• [Your objective]: In the material below, the line holding "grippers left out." and every line after it should be reproduced exactly, please, with pictures omitted.

• [Data shown]:

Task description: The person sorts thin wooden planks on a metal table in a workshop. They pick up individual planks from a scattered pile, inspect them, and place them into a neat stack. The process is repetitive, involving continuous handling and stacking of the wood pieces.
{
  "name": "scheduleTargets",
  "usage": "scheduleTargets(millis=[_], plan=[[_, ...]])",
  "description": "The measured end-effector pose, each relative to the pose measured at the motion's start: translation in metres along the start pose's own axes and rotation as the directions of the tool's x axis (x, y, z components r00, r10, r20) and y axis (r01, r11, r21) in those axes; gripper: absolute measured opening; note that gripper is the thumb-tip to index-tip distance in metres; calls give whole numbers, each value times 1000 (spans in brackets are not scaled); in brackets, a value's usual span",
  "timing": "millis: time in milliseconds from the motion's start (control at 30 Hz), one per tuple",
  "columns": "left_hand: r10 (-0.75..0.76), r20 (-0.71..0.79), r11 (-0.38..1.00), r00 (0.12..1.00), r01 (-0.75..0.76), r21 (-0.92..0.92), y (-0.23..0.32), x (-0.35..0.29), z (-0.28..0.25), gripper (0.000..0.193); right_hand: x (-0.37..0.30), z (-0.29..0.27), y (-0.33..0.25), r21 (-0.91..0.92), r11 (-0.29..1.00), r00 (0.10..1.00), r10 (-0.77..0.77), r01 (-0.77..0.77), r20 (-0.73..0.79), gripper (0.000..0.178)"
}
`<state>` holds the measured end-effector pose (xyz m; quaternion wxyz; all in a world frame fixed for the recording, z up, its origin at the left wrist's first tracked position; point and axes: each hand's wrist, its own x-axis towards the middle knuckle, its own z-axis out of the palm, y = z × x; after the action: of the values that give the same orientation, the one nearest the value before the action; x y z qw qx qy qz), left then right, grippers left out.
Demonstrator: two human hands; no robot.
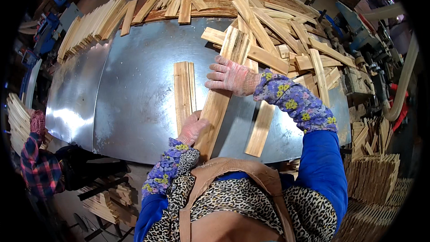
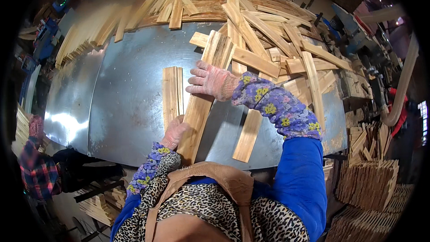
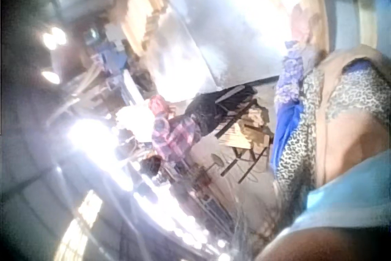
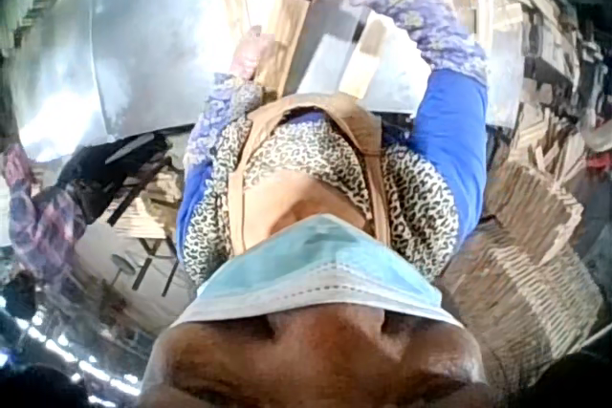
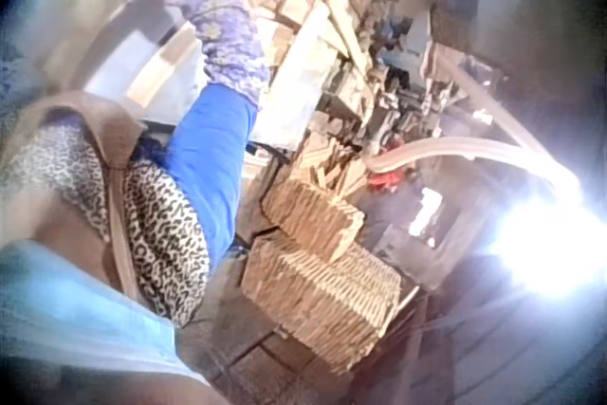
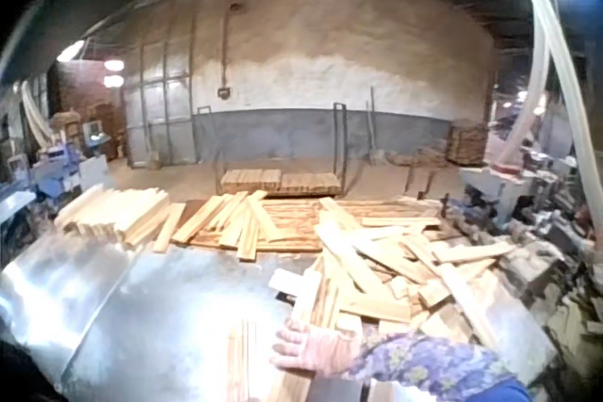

• [Exercise result]:
`<state>` holds the measured end-effector pose (xyz m; quaternion wxyz; all in a world frame fixed for the recording, z up, its origin at the left wrist's first tracked position; point and axes: each hand's wrist, its own x-axis towards the middle knuckle, its own z-axis out of the palm, y = z × x; after the action: of the values that give the same orientation, the one nearest the value before the action; x y z qw qx qy qz), left then right, grippers left out.
Demonstrator: two human hands; no robot.

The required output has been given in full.